Context matters, too. Coming from an athlete, the sentence reads like a locker-room truth transplanted into culture: meritocratic rhetoric meets institutional reality. Sports sells the myth that performance forces recognition; publishing often runs on connections, timing, and brand alignment. Walton’s tone suggests he’s applying an athlete’s pragmatism to art: if the league won’t draft you, you build a different route, even if that means redefining what success looks like.
Quote Details
| Topic | Writing |
|---|---|
| Source | Help us find the source |
| Cite |
Citation Formats
APA Style (7th ed.)
Walton, Rob. (2026, January 18). That and the fact that I knew that nobody was going to publish my work at Dark Horse or DC or anywhere. FixQuotes. https://fixquotes.com/quotes/that-and-the-fact-that-i-knew-that-nobody-was-13287/
Chicago Style
Walton, Rob. "That and the fact that I knew that nobody was going to publish my work at Dark Horse or DC or anywhere." FixQuotes.

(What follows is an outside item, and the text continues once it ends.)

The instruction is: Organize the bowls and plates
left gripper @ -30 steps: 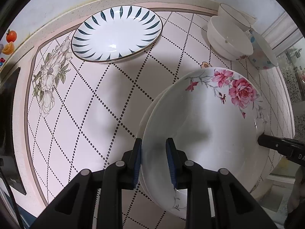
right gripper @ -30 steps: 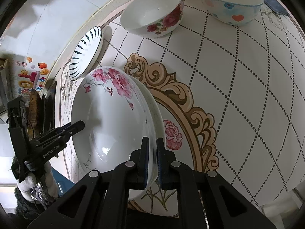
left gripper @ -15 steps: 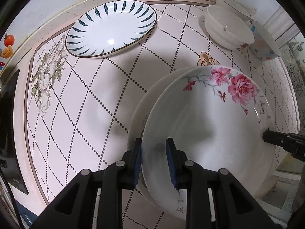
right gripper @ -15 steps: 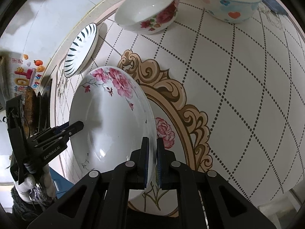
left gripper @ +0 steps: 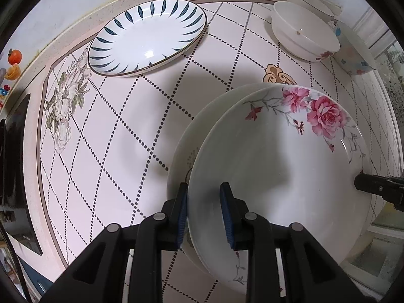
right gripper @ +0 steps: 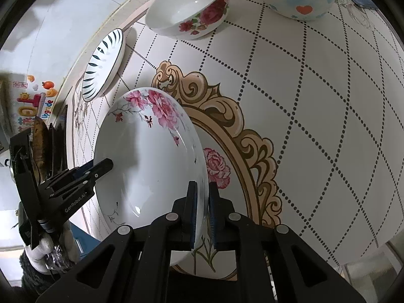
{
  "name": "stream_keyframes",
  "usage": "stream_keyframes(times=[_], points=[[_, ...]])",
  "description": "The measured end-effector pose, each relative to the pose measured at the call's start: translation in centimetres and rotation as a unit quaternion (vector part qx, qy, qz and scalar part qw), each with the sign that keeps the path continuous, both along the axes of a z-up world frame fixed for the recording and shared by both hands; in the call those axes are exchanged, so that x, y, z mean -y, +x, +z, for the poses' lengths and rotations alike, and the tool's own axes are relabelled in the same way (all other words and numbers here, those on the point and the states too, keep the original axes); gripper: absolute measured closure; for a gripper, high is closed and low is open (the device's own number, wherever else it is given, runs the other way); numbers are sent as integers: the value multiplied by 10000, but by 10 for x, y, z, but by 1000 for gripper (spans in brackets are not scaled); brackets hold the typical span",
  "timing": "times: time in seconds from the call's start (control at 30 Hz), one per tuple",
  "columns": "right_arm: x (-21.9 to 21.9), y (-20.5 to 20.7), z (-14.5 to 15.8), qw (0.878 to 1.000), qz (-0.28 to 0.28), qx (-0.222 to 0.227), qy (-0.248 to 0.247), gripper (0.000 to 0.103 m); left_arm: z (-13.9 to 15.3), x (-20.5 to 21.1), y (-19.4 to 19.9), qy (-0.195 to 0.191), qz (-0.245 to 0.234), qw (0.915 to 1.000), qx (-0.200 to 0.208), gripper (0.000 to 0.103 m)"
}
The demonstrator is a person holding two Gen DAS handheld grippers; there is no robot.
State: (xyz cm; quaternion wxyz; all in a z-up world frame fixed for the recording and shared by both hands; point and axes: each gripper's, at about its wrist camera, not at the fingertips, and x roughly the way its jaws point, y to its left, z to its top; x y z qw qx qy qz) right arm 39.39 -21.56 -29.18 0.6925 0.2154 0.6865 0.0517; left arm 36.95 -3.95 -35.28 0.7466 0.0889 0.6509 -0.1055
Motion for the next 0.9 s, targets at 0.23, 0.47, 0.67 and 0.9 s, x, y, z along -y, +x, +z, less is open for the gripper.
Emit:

January 18, 2026. https://fixquotes.com/quotes/that-and-the-fact-that-i-knew-that-nobody-was-13287/.
MLA Style (9th ed.)
"That and the fact that I knew that nobody was going to publish my work at Dark Horse or DC or anywhere." FixQuotes, 18 Jan. 2026, https://fixquotes.com/quotes/that-and-the-fact-that-i-knew-that-nobody-was-13287/. Accessed 19 Feb. 2026.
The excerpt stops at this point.